— И как долго?
Она намазывала глазурь на верхнюю часть торта, и ее аромат сводил меня с ума.
— Хм? Что как долго?
— Будешь печь торты?
— Столько, сколько потребуется, — ответила она, отмахнувшись от меня, словно от назойливой мухи.
— Отлично. Пеки. Как можно больше в день. Заморозь их.
— Не-а. Ты настаивал на свежих тортах. Значит придерживаемся этого. И каждый третий день.
— Ты испытываешь мое терпение. Я прикажу тебя увезти.
— Попробуй. Я снова вернусь. На этот раз ты не победишь. — Она скрестила руки на груди. — Я такая же упрямая, как и ты, старик. Мы можем сделать это сложным или легким путем.
— И как же?
— Самый простой способ — это выгнать меня. Я буду продолжать занимать деньги и возвращаться.
— Я продам виллу.
— Я скажу Паоло, чтобы он купил ее. Ты же сам сказал, я получу все, что хочу. Я приеду в Неаполь. В Лондон.
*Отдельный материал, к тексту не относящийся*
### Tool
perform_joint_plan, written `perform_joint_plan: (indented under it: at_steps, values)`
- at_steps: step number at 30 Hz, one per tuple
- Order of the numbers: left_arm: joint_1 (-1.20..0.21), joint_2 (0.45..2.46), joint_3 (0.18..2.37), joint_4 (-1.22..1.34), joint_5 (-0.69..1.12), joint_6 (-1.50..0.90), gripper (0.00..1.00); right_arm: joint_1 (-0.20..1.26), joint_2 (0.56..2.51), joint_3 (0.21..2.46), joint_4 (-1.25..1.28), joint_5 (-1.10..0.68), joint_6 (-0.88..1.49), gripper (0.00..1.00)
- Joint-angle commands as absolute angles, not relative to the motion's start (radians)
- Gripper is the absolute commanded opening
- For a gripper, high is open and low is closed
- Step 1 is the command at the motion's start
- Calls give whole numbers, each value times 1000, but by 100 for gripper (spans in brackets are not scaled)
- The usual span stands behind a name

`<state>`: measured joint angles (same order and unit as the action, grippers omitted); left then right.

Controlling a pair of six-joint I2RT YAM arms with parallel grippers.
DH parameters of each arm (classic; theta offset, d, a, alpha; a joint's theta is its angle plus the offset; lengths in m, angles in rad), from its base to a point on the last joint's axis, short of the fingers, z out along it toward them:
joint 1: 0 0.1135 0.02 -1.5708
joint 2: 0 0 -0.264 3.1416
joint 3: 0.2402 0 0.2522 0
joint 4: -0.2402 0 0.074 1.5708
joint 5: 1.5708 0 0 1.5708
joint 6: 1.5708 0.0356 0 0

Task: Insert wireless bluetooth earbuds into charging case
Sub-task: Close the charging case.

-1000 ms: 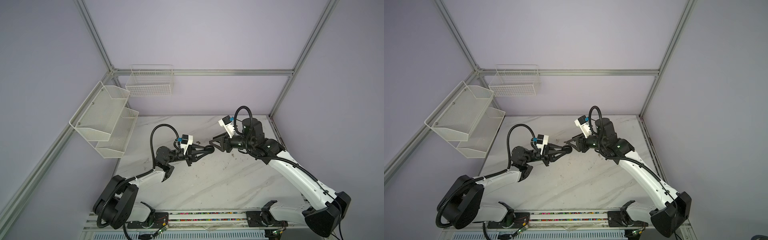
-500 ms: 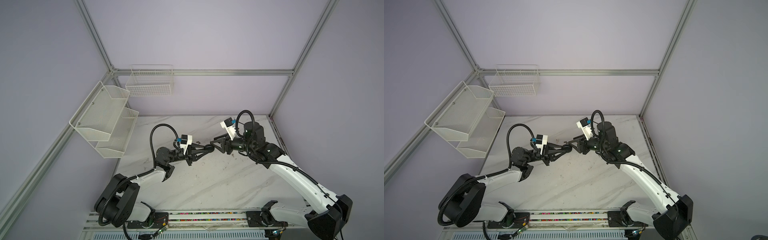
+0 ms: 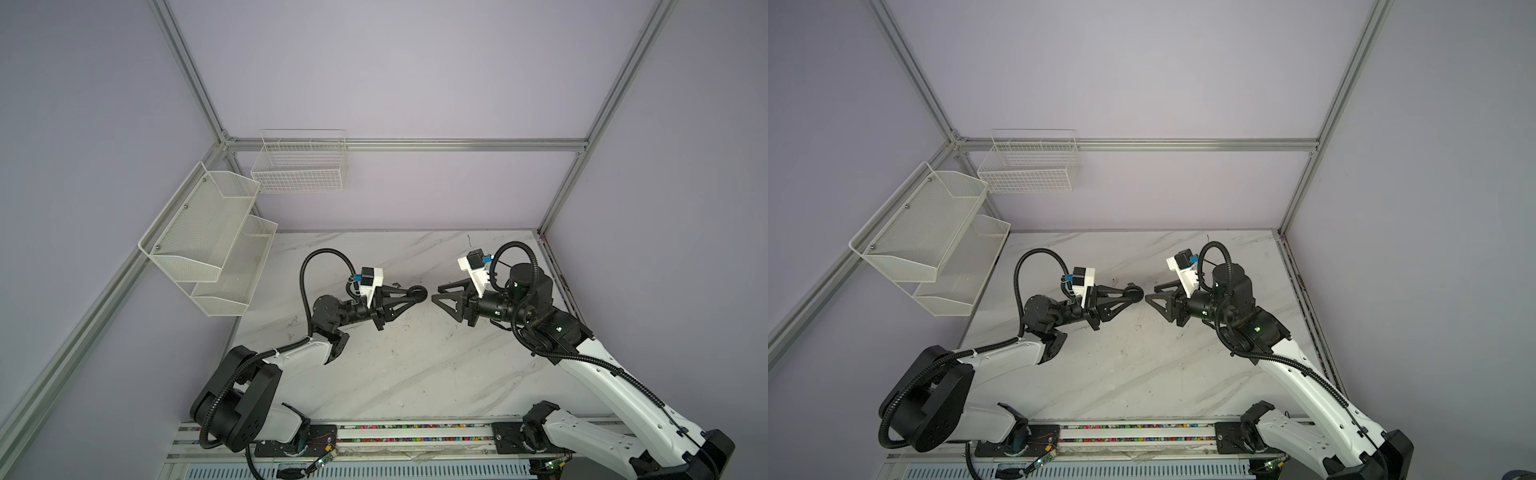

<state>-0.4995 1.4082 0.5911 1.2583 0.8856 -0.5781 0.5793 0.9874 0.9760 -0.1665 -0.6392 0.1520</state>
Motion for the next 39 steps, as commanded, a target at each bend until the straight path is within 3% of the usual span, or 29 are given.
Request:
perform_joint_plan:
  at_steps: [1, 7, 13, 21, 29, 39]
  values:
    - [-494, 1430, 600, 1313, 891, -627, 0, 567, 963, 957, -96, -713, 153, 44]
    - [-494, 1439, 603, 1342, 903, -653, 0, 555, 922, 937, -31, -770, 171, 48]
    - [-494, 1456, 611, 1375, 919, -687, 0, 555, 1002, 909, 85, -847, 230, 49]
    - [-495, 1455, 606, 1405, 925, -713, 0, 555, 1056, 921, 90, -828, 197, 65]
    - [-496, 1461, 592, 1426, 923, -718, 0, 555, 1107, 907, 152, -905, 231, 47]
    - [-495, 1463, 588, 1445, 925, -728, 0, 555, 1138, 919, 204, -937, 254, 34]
Я знаю все твои адреса.
— Если это ты считаешь легким путем, то каков же тогда сложный?
— Ты признаешься, что любишь меня и хочешь, чтобы я была здесь, — мягко сказала она. — Так же сильно, как я люблю тебя и хочу быть здесь с тобой.
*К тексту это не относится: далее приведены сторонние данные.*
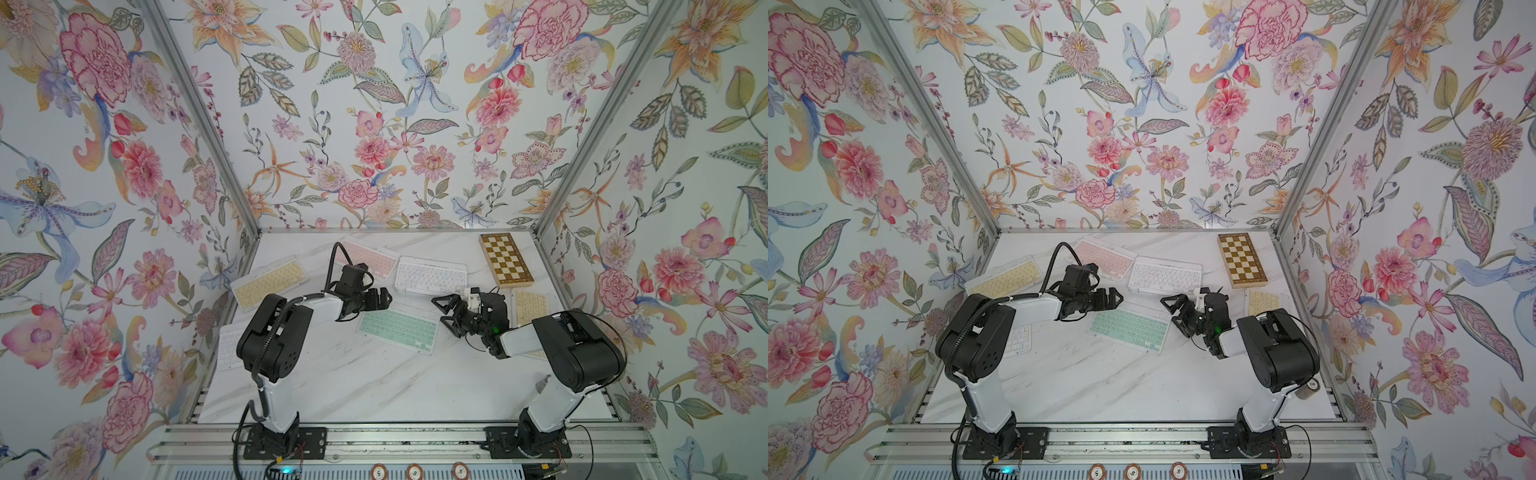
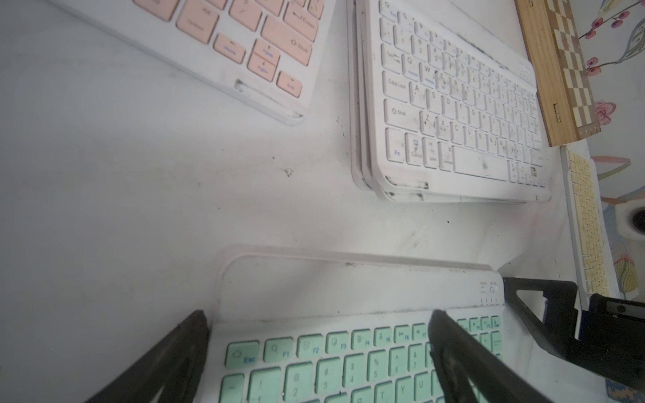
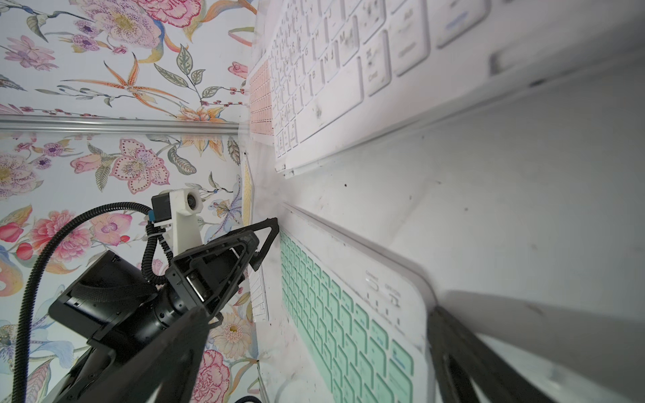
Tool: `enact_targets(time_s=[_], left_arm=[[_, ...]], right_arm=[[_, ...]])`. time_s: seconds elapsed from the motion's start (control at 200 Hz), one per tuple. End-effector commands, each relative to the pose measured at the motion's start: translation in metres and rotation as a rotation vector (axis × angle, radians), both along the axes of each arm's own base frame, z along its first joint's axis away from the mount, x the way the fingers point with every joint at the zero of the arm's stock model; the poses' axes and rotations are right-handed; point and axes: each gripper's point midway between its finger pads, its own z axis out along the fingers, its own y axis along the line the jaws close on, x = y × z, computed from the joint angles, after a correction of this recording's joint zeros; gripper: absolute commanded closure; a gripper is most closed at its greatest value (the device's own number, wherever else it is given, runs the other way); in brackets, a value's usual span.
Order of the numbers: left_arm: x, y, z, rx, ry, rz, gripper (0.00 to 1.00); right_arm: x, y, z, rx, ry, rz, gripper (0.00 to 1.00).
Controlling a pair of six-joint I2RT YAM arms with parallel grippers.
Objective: Stack the numeric keypads
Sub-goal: Pick up the numeric keypad from the center of the board.
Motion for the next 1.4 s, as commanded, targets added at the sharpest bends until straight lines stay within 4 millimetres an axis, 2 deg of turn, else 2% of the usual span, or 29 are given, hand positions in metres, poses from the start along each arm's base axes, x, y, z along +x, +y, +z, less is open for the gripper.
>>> enact_targets(time_s=[0.0, 0.16, 0.28, 0.43, 0.626, 0.916, 1.091, 1.396], left_arm=[[-0.065, -0.001, -0.06, -0.005, 0.298, -0.033, 0.01], [-0.065, -0.006, -0.057, -0.065, 0.304, -0.024, 0.01], [-0.062, -0.011, -0.046, -0.154, 0.296, -0.003, 0.01], [-0.055, -0.023, -0.019, -0.31, 0.269, 0.02, 0.01], [-0.04, -0.033, 0.024, -0.579, 0.213, 0.089, 0.01], [-0.023, -0.032, 0.056, -0.775, 0.16, 0.17, 0.01], [-0.019, -0.026, 0.062, -0.806, 0.139, 0.218, 0.01], [-0.021, -0.022, 0.06, -0.794, 0.134, 0.236, 0.01]], right_arm=[[-0.008, 0.029, 0.044, 0.087, -0.134, 0.107, 0.01], [-0.006, 0.036, 0.065, 0.099, -0.178, 0.118, 0.01], [-0.005, 0.042, 0.079, 0.098, -0.209, 0.13, 0.01], [0.001, 0.049, 0.096, 0.104, -0.238, 0.125, 0.01], [0.014, 0.061, 0.108, 0.106, -0.223, 0.097, 0.01], [0.037, 0.092, 0.122, 0.188, -0.219, 0.036, 0.01], [0.039, 0.097, 0.129, 0.25, -0.228, -0.05, 0.01], [0.019, 0.093, 0.141, 0.168, -0.203, -0.099, 0.01]])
Я отпрянул назад, ошеломленный.
— Я знаю, что ты волнуешься. Мы можем справиться с этим вместе, Данте. Перестань быть Робин Гудом. Перестань избегать жизни и живи ею. Вместе со мной. Ты сделал меня цельной, дал мне почувствовать, что я что-то значу, и я не позволю тебе отнять это у меня, потому что ты боишься.
Она вздернула подбородок.
— Я никуда не уйду, приятель, так что привыкай к этому.
Девушка была прекрасна в своем гневе. Ее глаза сверкали, завеса слез заставляла их блестеть. Ее грудь вздымалась и опускалась от волнения. Когда злилась, ее голос становился глубоким, низким, почти рычащим.